We’re not going to telegraph exactly when or if we’ll do it. But the optionality is there, and it’s one of the most interesting trades currently on the table.

CoinDesk: Reviews on X (formerly Twitter) say you always buy the weekly high in Bitcoin. What is really happening?

Saylor: This is an ignorant criticism. What happens is when we buy Bitcoin with a stock swap, it’s because the stocks have rallied and there is a huge premium on the stocks. When bitcoin goes up, stocks go up, the premium goes up, and it actually becomes more profitable for us to trade. We trade a share of MSTR for a share of BTC when the premium rises, and that’s when bitcoin recovers.

In a 168 hour week, there could be three hours where the market is rallying, and we could raise $250 million in swaps in those three hours. So yes, we choose the top of the bitcoin market, but we also choose the top of the equity market and trade both – and we generate a much larger gain. We make money for our shareholders without risk by performing these swaps.

If we wanted to make these trades when the price is low, the premium is low. This brings in a lot less money, otherwise we would lose money for the common good. [shares] by trading the stocks when the price of Bitcoin is low. That’s why it seems like maybe we’re buying the top, but we’re not buying it with the money that’s out there.

CoinDesk: STRC has been your flagship product. Can you explain how it differs from a traditional bond?

Saylor: We built this instrument to be extraordinarily robust. The key is that we have created a perpetual preference that never expires. When someone decides to sell $2 billion worth of STRC, we won’t buy them back. There is no right of liquidation. There is no solution. It is not a bank deposit.

If I sell you $2 billion of a stablecoin on Friday, you can buy it back on Monday, and I have to find $2 billion in cash. But when we sell you $2 billion worth of Stretch, it’s a perpetual trade. We agree to pay you SOFR [Secured Overnight Financing Rate] plus a credit spread forever. You agree to give us the money forever. We plan to hold Bitcoin forever.

Liquidity is not provided by us. The market provides it. There are people at Soros, Millennium, and Citadel who actually want to make fast trades in minutes or hours. If I set it at 100 and absorbed all the cash myself, they wouldn’t have the chance. And I would take $100 billion of risk, which would be a problem for stocks, and I would deprive them of the opportunity to make a very healthy, almost risk-free, annualized return.

CoinDesk: Stretch has been trading at a slight discount to par recently and takes longer to recover after dividend dates. What is happening?
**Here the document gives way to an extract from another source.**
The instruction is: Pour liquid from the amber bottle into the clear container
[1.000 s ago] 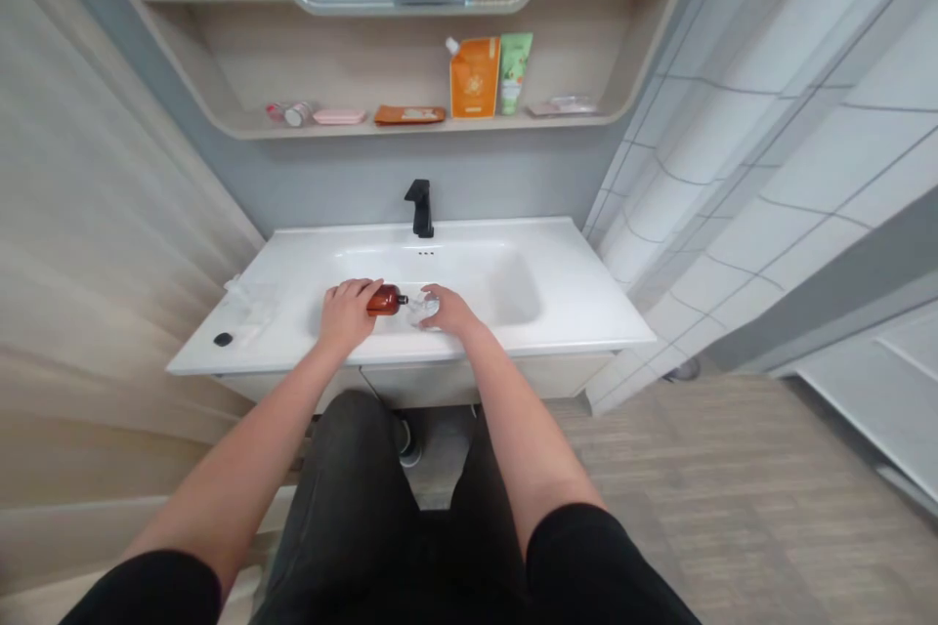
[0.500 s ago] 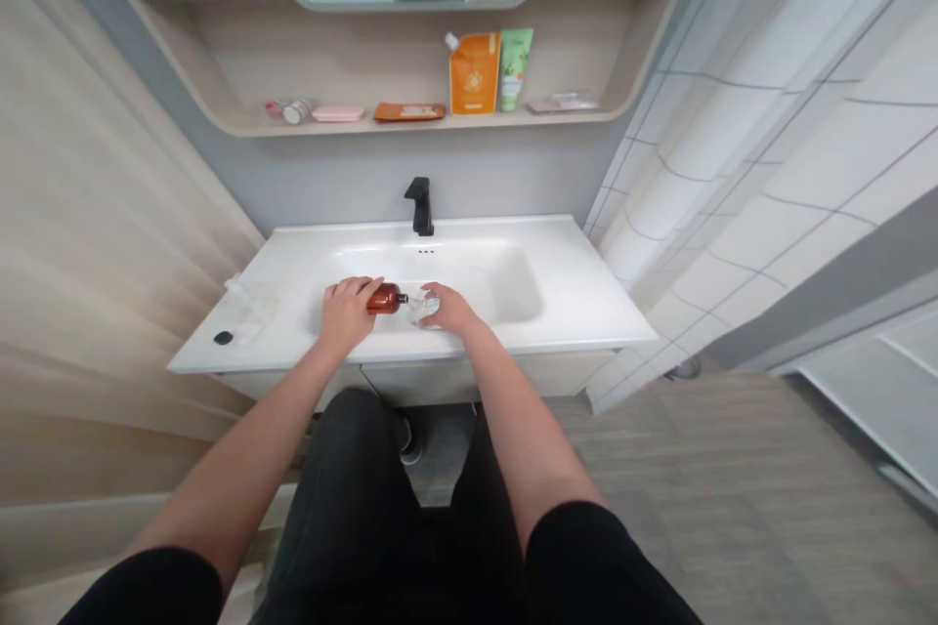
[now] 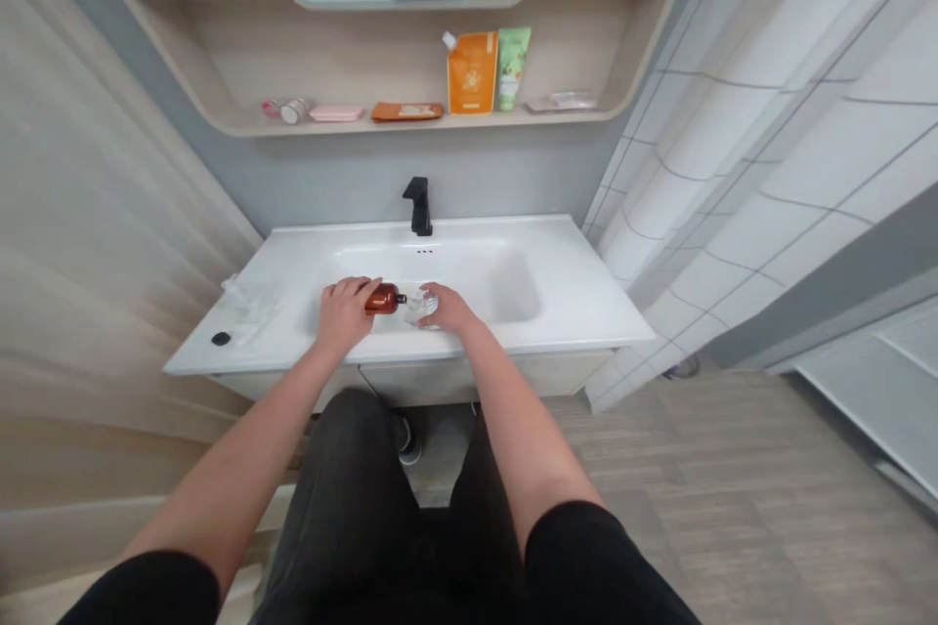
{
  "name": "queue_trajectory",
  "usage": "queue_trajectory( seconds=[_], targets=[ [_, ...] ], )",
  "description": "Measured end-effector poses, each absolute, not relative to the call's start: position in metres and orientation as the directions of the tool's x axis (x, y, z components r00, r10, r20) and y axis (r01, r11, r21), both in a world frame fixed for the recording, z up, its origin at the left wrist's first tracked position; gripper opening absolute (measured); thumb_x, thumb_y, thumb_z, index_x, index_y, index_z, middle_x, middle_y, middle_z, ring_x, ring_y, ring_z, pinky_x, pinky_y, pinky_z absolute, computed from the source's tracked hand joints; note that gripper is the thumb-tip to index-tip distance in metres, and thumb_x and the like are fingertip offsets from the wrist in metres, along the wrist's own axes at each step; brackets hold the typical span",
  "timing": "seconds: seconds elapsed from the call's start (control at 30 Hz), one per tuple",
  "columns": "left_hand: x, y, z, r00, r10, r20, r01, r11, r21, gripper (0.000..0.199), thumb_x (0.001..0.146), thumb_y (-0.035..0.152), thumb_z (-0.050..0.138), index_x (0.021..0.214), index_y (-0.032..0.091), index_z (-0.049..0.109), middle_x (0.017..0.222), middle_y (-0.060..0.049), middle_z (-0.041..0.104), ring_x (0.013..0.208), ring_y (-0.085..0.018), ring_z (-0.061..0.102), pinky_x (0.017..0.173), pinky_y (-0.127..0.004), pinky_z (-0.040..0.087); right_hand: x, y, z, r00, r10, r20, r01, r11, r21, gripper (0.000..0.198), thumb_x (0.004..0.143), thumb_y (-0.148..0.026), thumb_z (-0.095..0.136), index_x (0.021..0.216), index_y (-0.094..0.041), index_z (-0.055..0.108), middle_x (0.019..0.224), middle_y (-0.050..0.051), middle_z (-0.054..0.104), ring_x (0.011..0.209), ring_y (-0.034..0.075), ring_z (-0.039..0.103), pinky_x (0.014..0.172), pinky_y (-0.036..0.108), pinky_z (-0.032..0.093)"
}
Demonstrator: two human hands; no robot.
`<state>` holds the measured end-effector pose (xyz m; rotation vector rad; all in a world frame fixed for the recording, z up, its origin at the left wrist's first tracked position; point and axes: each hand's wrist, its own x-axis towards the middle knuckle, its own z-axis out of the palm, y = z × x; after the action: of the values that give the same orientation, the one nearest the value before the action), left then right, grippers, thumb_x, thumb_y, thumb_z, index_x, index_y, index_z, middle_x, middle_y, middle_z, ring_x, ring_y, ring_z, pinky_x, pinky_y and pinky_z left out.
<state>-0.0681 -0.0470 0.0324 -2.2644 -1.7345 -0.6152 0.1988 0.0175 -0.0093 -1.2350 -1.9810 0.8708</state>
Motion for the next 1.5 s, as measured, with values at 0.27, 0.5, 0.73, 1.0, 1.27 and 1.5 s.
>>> queue_trajectory(
  seconds=[0.27,0.5,0.73,1.0,1.27,1.5],
  targets=[
    [-0.0681,-0.0469,0.0326,0.218,0.862,0.458,0.953,-0.289,0.091,0.064,0.094,0.015,0.058,0.156,0.028,0.065,0.150,-0.016,0.069,0.140,-0.039,0.057,0.115,-0.058,0.038,0.1996,0.0173,-0.0096,-0.364,0.915,0.175,0.487,0.347,-0.801,0.084,0.058,-0.020,0.102,0.136,-0.025,0.071,0.130,0.007,0.078,0.120,0.030,0.072,0.113,0.044,0.053],
    [-0.0670,-0.0483,0.0347,0.211,0.868,0.450,0.957,-0.278,0.088,0.063,0.094,0.015,0.058,0.155,0.027,0.066,0.149,-0.016,0.069,0.140,-0.039,0.057,0.116,-0.057,0.038,0.1988,0.0167,-0.0097,-0.358,0.917,0.176,0.494,0.346,-0.798,0.084,0.059,-0.019,0.102,0.137,-0.026,0.071,0.129,0.007,0.078,0.119,0.029,0.073,0.111,0.043,0.054],
    [-0.0672,-0.0482,0.0340,0.218,0.862,0.458,0.955,-0.286,0.083,0.062,0.095,0.015,0.058,0.155,0.027,0.066,0.150,-0.016,0.069,0.141,-0.039,0.056,0.115,-0.058,0.037,0.1986,0.0166,-0.0080,-0.365,0.916,0.167,0.510,0.347,-0.787,0.086,0.060,-0.019,0.102,0.139,-0.023,0.070,0.132,0.009,0.077,0.121,0.030,0.072,0.112,0.043,0.053],
    [-0.0678,-0.0479,0.0341,0.229,0.858,0.459,0.954,-0.292,0.069,0.062,0.095,0.014,0.057,0.155,0.026,0.066,0.150,-0.016,0.069,0.140,-0.038,0.057,0.114,-0.057,0.038,0.1976,0.0155,-0.0066,-0.355,0.920,0.166,0.491,0.335,-0.804,0.084,0.058,-0.018,0.102,0.136,-0.025,0.072,0.131,0.007,0.078,0.120,0.030,0.073,0.111,0.044,0.054],
    [-0.0682,-0.0474,0.0339,0.225,0.865,0.448,0.952,-0.292,0.086,0.065,0.094,0.014,0.057,0.157,0.028,0.064,0.150,-0.016,0.069,0.142,-0.039,0.056,0.116,-0.058,0.038,0.1977,0.0140,-0.0044,-0.360,0.916,0.176,0.488,0.346,-0.801,0.082,0.058,-0.018,0.102,0.134,-0.026,0.072,0.130,0.006,0.078,0.119,0.029,0.073,0.111,0.043,0.054],
    [-0.0681,-0.0482,0.0346,0.234,0.858,0.457,0.950,-0.302,0.082,0.063,0.094,0.013,0.056,0.155,0.027,0.065,0.150,-0.016,0.069,0.141,-0.038,0.056,0.116,-0.057,0.037,0.1974,0.0132,-0.0016,-0.363,0.917,0.166,0.492,0.340,-0.802,0.081,0.058,-0.018,0.101,0.134,-0.025,0.072,0.130,0.007,0.078,0.119,0.030,0.073,0.110,0.043,0.054]
  ],
)
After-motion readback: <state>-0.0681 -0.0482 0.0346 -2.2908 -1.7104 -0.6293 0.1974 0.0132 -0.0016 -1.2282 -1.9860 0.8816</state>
Saylor: You need to watch it over full monthly cycles. We sold $3.2 billion in a few weeks on an instrument on a base of about $5 billion. We have therefore considerably increased the offer. It doesn’t surprise me that the market is taking time to digest this. Some of that certainly came from people buying a billion to get a 90 cent dividend and then selling it.

We are at a growth rate of almost 400%. Given the hypergrowth, it doesn’t surprise me that it’s [STRC] digest it [the sell pressure]. In recent days, it’s [STRC] was trading for less than five cents [of $100 per share] daily range, three hundred yesterday. This is all comfortable. We think about it the same way we design an airplane wing: you want the wings to flex. If you try to remove the flex, they break. The instrument is designed to bend under stress, but not to break.

Disclosure: The author of this story owns stock in Strategy (MSTR).